Within the listing below, filter for "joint" and copy every matching line.

-- -- --

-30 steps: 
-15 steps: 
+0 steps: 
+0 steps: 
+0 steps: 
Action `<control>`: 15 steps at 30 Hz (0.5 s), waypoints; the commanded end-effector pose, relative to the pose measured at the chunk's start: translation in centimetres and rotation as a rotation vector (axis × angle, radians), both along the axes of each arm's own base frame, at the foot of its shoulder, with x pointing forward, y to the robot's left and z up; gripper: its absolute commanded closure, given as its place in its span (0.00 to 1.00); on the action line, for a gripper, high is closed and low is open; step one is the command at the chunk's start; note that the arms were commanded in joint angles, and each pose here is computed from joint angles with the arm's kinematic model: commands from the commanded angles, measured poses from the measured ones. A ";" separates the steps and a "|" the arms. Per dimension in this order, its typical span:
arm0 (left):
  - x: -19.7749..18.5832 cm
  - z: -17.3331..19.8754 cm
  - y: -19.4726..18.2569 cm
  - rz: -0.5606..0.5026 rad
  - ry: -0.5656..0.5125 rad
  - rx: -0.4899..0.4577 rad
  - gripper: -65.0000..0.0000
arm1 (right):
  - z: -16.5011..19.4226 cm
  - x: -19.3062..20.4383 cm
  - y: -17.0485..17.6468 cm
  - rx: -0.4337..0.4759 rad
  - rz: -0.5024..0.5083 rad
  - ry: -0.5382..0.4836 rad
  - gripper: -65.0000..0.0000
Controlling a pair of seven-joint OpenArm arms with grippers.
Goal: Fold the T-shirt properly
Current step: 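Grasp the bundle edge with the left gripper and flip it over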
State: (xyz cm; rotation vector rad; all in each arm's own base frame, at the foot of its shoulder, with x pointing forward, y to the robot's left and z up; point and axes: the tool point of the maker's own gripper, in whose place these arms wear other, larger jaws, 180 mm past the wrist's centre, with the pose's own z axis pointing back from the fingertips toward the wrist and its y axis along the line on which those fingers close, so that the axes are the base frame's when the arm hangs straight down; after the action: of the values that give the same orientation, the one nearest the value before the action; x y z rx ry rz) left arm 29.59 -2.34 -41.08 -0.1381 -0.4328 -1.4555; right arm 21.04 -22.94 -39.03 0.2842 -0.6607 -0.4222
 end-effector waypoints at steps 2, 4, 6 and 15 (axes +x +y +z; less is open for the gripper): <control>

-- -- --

_RESPONSE BELOW_
Action `<control>`: 15 steps at 30 Hz (0.5 s), waypoints; the commanded end-effector pose, relative to the pose measured at the chunk's start: translation in centimetres and rotation as a rotation vector (axis × angle, radians), both along the axes of each arm's own base frame, at the foot of its shoulder, with x pointing forward, y to the robot's left and z up; gripper: its absolute commanded closure, given as its place in its span (0.00 to 1.00); on the action line, for a gripper, high is closed and low is open; step one is the command at the chunk's start; note that the arms were commanded in joint angles, and each pose here is computed from joint angles with the arm's kinematic model: commands from the commanded angles, measured poses from the measured ones. A ";" separates the steps and a "|" the arms. Per dimension in this order, its typical span:
Controlling a pair of seven-joint OpenArm arms with grippers.

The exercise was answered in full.